Compte tenu de ce qui précède, on réalise que la société se joue de nous en ridiculisant les femmes qui exercent des professions qu’elle juge réservées aux hommes, et ne daigne les dépeindre positivement.  Elle détruit l’estime des filles en leur imposant un mode de pensée, selon lequel les femmes sont et seront toujours destinées à amuser, à représenter des objets sexuels, alors que les hommes possèdent la capacité d’agir et d’être respectés pour leur audace et leur courage. Ces dernières pensent alors devoir s’exposer pour obtenir ne serait-ce qu’un minimum de considération de la part de leurs pairs. Sexistes, sexualisés, dégradants, voilà comment décrire la majorité des costumes que l’on nous encourage à porter. De quoi véhiculer des valeurs de rabaissement, d’obéissance, d’antiféminisme, d’anti-égalisation. J’aurais évidemment préféré employer un lexique autre que celui des inégalités, mais je me dois d’exposer le plus possible les faits, représenter la réalité, aussi décevante qu’elle soit.

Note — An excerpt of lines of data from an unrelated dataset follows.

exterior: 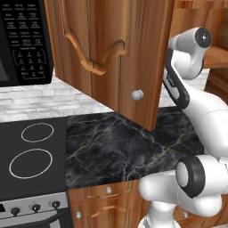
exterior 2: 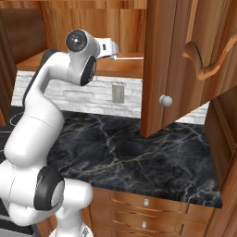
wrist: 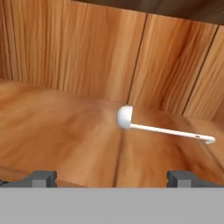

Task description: Open the cabinet and move the ladle to the pot. Then close the cabinet.

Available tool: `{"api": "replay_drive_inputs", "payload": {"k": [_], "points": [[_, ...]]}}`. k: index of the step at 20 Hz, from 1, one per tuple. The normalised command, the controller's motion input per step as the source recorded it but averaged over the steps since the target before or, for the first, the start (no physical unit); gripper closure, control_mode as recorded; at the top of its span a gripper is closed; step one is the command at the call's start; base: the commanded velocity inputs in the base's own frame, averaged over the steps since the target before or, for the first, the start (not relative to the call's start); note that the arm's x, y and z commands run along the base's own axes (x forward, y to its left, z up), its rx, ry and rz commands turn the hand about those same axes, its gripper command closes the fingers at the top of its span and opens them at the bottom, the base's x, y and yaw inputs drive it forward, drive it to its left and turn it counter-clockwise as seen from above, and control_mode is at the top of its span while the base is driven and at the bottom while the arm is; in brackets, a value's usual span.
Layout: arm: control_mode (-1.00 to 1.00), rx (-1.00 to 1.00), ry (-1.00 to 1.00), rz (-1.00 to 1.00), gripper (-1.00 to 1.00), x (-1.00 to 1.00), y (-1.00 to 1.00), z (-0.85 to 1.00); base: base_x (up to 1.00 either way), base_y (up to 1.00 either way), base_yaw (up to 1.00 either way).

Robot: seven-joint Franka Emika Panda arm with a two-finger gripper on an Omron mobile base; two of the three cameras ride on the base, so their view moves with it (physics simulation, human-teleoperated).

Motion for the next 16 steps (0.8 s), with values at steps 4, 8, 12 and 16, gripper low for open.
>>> {"api": "replay_drive_inputs", "payload": {"k": [4, 8, 12, 16], "points": [[-1.00, 0.03, 0.01, 0.00, -1.00, 0.35, 0.00, -0.01, 0.00, 0.00, 0.00], [-1.00, 0.04, 0.05, 0.00, -1.00, 0.32, 0.00, 0.00, 0.00, 0.00, 0.00], [-1.00, 0.02, 0.09, 0.00, -1.00, 0.37, 0.00, -0.04, 0.00, 0.00, 0.00], [-1.00, 0.00, 0.05, 0.00, -1.00, 0.36, 0.00, -0.03, 0.00, 0.00, 0.00]]}}
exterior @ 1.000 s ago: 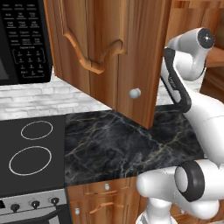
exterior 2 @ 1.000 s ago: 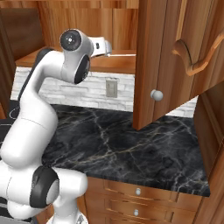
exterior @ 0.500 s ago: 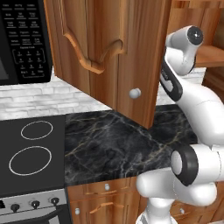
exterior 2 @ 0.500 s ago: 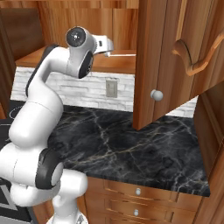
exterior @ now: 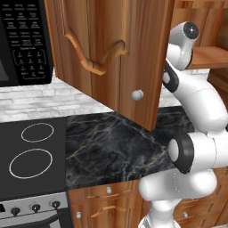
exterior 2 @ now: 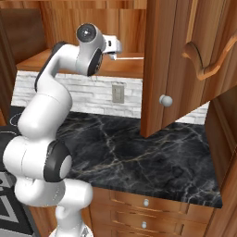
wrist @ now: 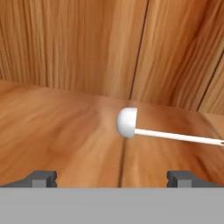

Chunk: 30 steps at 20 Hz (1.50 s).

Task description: Open the cabinet and move the ladle to the pot. Then close the cabinet.

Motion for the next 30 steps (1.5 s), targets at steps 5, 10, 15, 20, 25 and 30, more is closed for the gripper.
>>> {"api": "replay_drive_inputs", "payload": {"k": [5, 10, 15, 20, 25, 30], "points": [[-1.00, 0.00, 0.00, 0.00, -1.00, 0.37, 0.00, -0.04, 0.00, 0.00, 0.00], [-1.00, 0.00, 0.00, 0.00, -1.00, 0.38, 0.00, -0.15, 0.00, 0.00, 0.00], [-1.00, 0.00, 0.00, 0.00, -1.00, 0.32, -0.01, -0.10, 0.00, 0.00, 0.00], [-1.00, 0.00, 0.00, 0.00, -1.00, 0.31, -0.01, -0.06, 0.00, 0.00, 0.00], [-1.00, 0.00, 0.00, 0.00, -1.00, 0.32, -0.05, -0.08, 0.00, 0.00, 0.00], [-1.00, 0.00, 0.01, 0.00, -1.00, 0.27, -0.10, -0.03, 0.00, 0.00, 0.00]]}}
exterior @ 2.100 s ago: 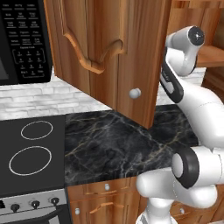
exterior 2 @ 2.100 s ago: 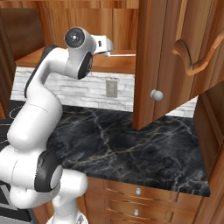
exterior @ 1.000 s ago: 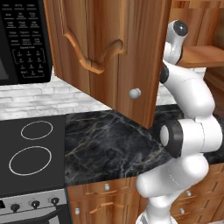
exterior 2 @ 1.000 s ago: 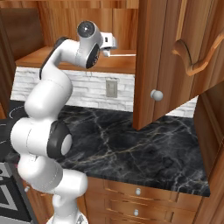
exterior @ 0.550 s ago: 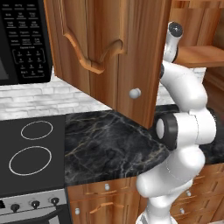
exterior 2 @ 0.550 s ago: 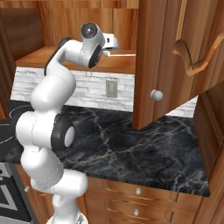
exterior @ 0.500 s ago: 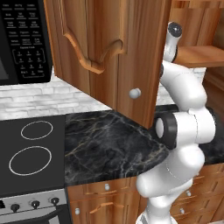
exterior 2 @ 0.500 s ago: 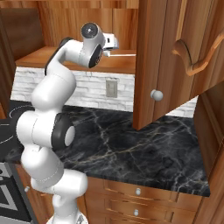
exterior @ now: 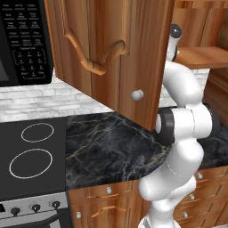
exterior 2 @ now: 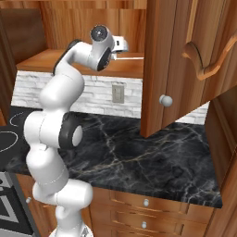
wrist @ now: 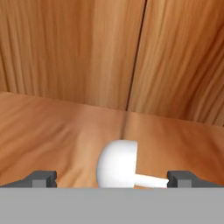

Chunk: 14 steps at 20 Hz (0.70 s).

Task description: Open the cabinet and move the ladle to the pot. Then close the cabinet.

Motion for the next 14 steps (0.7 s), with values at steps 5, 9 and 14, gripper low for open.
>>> {"api": "replay_drive_inputs", "payload": {"k": [5, 9, 14], "points": [[-1.00, 0.00, 0.03, 0.00, -1.00, 0.16, -0.05, 0.00, 0.00, 0.00, 0.00], [-1.00, 0.00, 0.03, 0.00, -1.00, 0.14, 0.00, -0.08, 0.00, 0.00, 0.00], [-1.00, 0.00, 0.02, 0.00, -1.00, 0.13, 0.00, -0.08, 0.00, 0.00, 0.00]]}}
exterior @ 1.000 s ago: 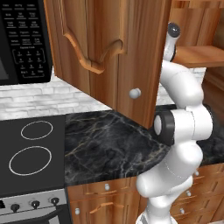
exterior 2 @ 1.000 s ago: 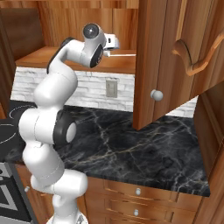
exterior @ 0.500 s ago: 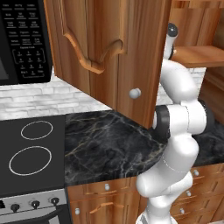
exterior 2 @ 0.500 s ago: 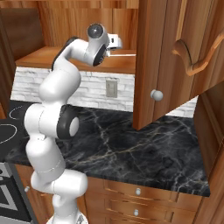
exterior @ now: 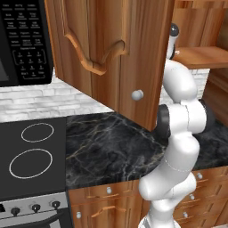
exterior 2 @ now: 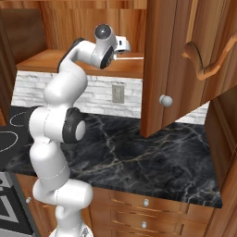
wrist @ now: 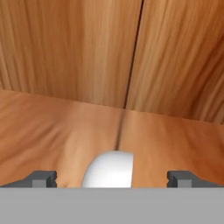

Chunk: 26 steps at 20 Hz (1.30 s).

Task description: Open the cabinet and move the ladle to the pot. Then close the cabinet.

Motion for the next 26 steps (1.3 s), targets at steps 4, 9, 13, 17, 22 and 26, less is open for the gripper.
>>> {"api": "replay_drive_inputs", "payload": {"k": [4, 9, 13, 17, 22, 26], "points": [[-1.00, 0.00, 0.00, 0.00, -1.00, 0.10, 0.00, -0.06, 0.00, 0.00, 0.00], [-1.00, 0.00, 0.01, 0.00, -1.00, 0.01, 0.00, -0.04, 0.00, 0.00, 0.00], [-1.00, 0.00, 0.00, 0.00, 1.00, 0.00, 0.00, -0.15, 0.00, 0.00, 0.00], [-1.00, 0.00, 0.00, 0.00, 1.00, 0.00, 0.00, -0.16, 0.00, 0.00, 0.00], [-1.00, 0.00, 0.00, 0.00, 1.00, 0.00, 0.00, -0.02, 0.00, 0.00, 0.00], [-1.00, 0.00, -0.02, 0.00, 1.00, -0.22, -0.02, 0.00, 0.00, 0.00, 0.00]]}}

Enfin, devant cette mise à nu des sens cachés, la plupart se déresponsabiliseront. Bien sûr, je vous le concède, en se vêtant des multiples manières précédemment mentionnées dans le texte, peu sont conscients des messages qu’ils renvoient. Bon nombre de personnes choisissent les ensembles qu’ils trouvent les plus attrayants, et il ne faut pas oublier l’incidence du budget dans leur décision. Cependant, n’oublions pas que nos faits et gestes peuvent toujours avoir un impact sur autrui et qu’en raison de cela, nous nous devons d’adopter une certaine attitude de respect, dans le but de ne blesser personne. Je n’avance pas qu’il faut immédiatement cesser de se déguiser en individus, ne valoriser que des costumes de nature non vivante ou encore des plantes, et de constamment se soucier de ce que les autres pensent, jusqu'à s’autocensurer ou se brimer par convention. Non, loin de là se situe le message que je tente de transmettre. Par ailleurs, j’estime qu'idéalement, il semblerait plus sain et respectueux de dorénavant sélectionner plus soigneusement les habits que nous souhaitons revêtir à l’occasion de cette fête. Pourquoi ne pas se déguiser en personnages inspirants ? Une icône féministe peut être un exemple de détermination ou encore un individu brillant par son intelligence ? Laissons de côté les déguisements qui cataloguent les fonctions, qui caricaturent les cultures, qui personnifient l’impéritie et le caractère rétrograde de la société. Refusons de représenter sexisme, intolérance, incompréhension; choisissons d’inspirer force, courage, ambition, intelligence, espoir, dévouement.